● **ASSIGNMENT**
Pull out every line from the listing that has the word "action".

[[ INFORMATION PROVIDED open ]]

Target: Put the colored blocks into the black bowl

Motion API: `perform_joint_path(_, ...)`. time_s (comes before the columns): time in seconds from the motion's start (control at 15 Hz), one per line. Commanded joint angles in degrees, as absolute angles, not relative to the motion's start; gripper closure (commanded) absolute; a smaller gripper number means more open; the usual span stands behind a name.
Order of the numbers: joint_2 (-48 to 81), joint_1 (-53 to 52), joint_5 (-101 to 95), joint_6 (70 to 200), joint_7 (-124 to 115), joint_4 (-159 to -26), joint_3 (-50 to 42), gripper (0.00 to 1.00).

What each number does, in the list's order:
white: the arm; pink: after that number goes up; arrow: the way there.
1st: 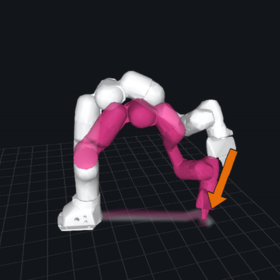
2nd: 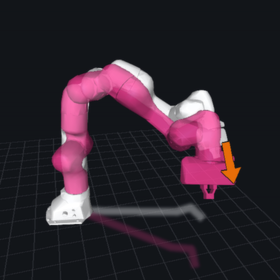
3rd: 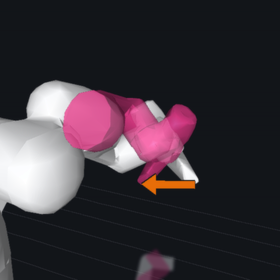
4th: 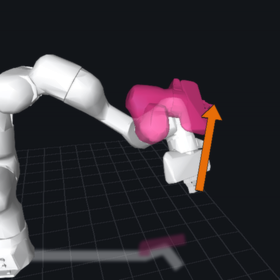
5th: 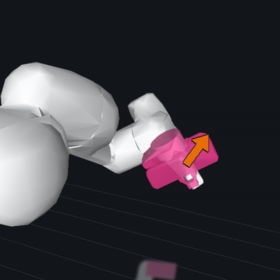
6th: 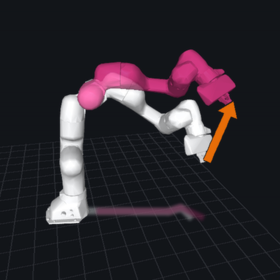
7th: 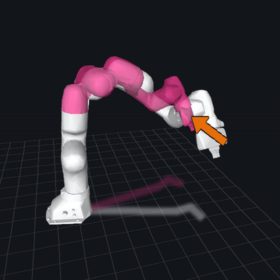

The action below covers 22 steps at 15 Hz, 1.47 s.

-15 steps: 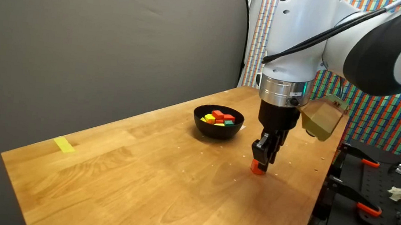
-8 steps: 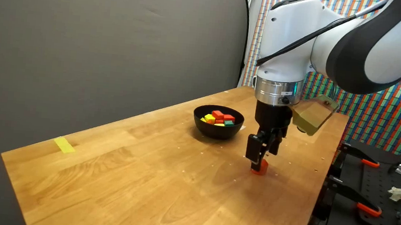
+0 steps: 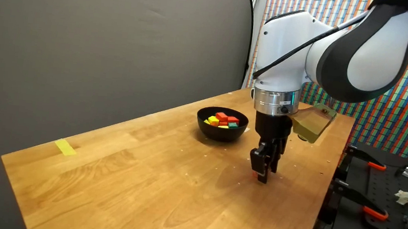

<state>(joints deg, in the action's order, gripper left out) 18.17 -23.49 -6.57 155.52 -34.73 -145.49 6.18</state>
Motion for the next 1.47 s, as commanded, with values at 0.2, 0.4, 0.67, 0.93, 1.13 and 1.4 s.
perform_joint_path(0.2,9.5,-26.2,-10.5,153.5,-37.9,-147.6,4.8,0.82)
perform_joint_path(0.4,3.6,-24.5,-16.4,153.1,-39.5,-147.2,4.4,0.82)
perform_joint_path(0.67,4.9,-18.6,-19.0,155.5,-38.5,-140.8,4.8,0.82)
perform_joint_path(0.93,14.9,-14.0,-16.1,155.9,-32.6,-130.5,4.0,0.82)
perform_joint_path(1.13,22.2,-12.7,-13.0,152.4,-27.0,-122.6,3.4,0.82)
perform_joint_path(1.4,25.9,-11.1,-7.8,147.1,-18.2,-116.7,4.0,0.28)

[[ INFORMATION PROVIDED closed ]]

● **OUTPUT FOR THIS TASK**
The action below covers 22 steps at 15 Hz, 1.47 s.
<state>(joints deg, in the action's order, gripper left out) 18.17 -23.49 -6.57 155.52 -34.73 -145.49 6.18</state>

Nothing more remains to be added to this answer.